Rating cuts accelerated last year, with about $2.3 trillion of securities in the fourth quarter alone, Whitney said. U.S. bank earnings this year will be hurt by as much as $40 billion of further writedowns and credit-rating cuts, she said.

Aetna, Constellation

Aetna Inc. fell 5.2 percent to $28.79. The third-largest U.S. medical benefits provider was added to Goldman Sachs Group Inc.’s “conviction sell” list. Analysts said the company’s earnings may he hurt by a “cyclical downturn” in the health insurance industry.

Constellation Brands Inc. slumped 6.9 percent to $15.70. The world’s largest winemaker lowered the top end of its full- year profit forecast as the shrinking economy slowed sales.

Time Warner Inc. dropped 6.2 percent to $10.30. The world’s biggest media company now anticipates a loss for 2008 following a non-cash impairment charge of about $25 billion before taxes in the fourth quarter. The company previously said it would post a profit from continuing operations.

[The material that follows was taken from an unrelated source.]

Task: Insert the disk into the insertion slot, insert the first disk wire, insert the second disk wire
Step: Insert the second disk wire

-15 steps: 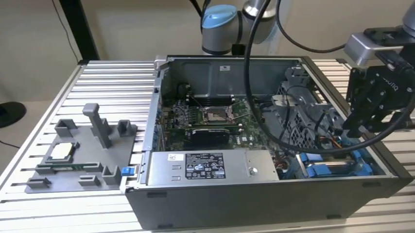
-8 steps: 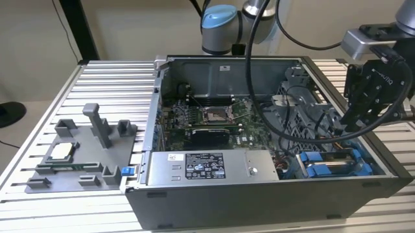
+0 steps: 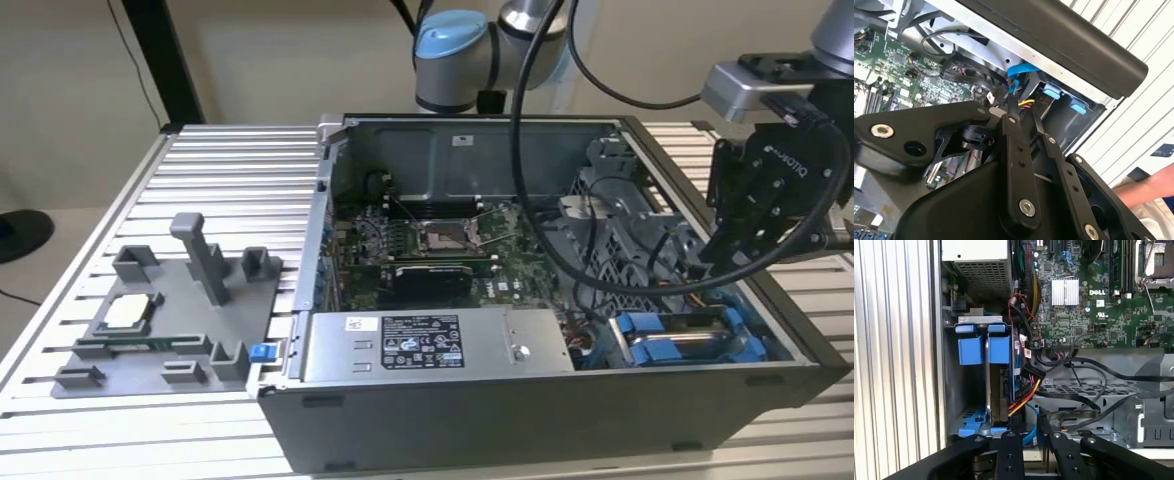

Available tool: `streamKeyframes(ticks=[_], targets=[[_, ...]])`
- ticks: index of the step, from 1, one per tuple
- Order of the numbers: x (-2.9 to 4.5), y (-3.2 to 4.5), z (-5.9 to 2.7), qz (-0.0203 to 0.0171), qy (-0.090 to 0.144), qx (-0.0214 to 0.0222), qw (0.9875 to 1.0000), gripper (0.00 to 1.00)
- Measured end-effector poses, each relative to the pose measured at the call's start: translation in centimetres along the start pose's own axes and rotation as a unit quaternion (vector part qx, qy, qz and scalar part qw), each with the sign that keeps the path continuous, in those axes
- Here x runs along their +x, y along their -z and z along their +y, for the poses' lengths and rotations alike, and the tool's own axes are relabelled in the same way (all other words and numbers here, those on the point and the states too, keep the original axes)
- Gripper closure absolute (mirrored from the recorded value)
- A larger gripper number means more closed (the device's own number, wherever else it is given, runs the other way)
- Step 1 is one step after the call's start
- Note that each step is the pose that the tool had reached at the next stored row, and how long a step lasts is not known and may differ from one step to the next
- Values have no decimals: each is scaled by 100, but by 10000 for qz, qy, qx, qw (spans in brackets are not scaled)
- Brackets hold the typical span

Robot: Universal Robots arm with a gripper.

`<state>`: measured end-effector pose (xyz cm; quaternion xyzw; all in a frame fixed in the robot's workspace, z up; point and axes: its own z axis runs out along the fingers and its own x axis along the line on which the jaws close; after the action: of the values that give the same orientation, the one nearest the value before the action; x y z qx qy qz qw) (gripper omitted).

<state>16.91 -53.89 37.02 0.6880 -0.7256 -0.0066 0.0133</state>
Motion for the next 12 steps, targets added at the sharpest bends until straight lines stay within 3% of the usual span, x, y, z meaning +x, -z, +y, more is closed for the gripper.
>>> streamKeyframes(ticks=[2,12], targets=[[-24,-15,1,1,-29,-25,10000,0],[-141,-61,-33,-3,-95,-28,10000,0]])
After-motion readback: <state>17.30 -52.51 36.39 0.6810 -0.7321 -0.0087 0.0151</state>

Earnings at companies in the S&P 500 may decline 11 percent in the first quarter and 6.2 percent in the following three months, according to analyst estimates compiled by Bloomberg.

Monsanto Co. jumped 16 percent to $84.67, the steepest intraday gain since Oct. 28. The world’s largest seed producer said fiscal first-quarter net income more than doubled after it boosted sales of Roundup weed-killer and corn seeds. The company also increased its full-year forecast.

Satyam Computer Services Ltd. American depositary receipts plunged 90 percent to 96 cents in trading before exchanges opened. The stock’s open has been delayed. Ramalinga Raju, chairman of India’s fourth-largest software services provider, resigned after saying he falsified earnings and assets.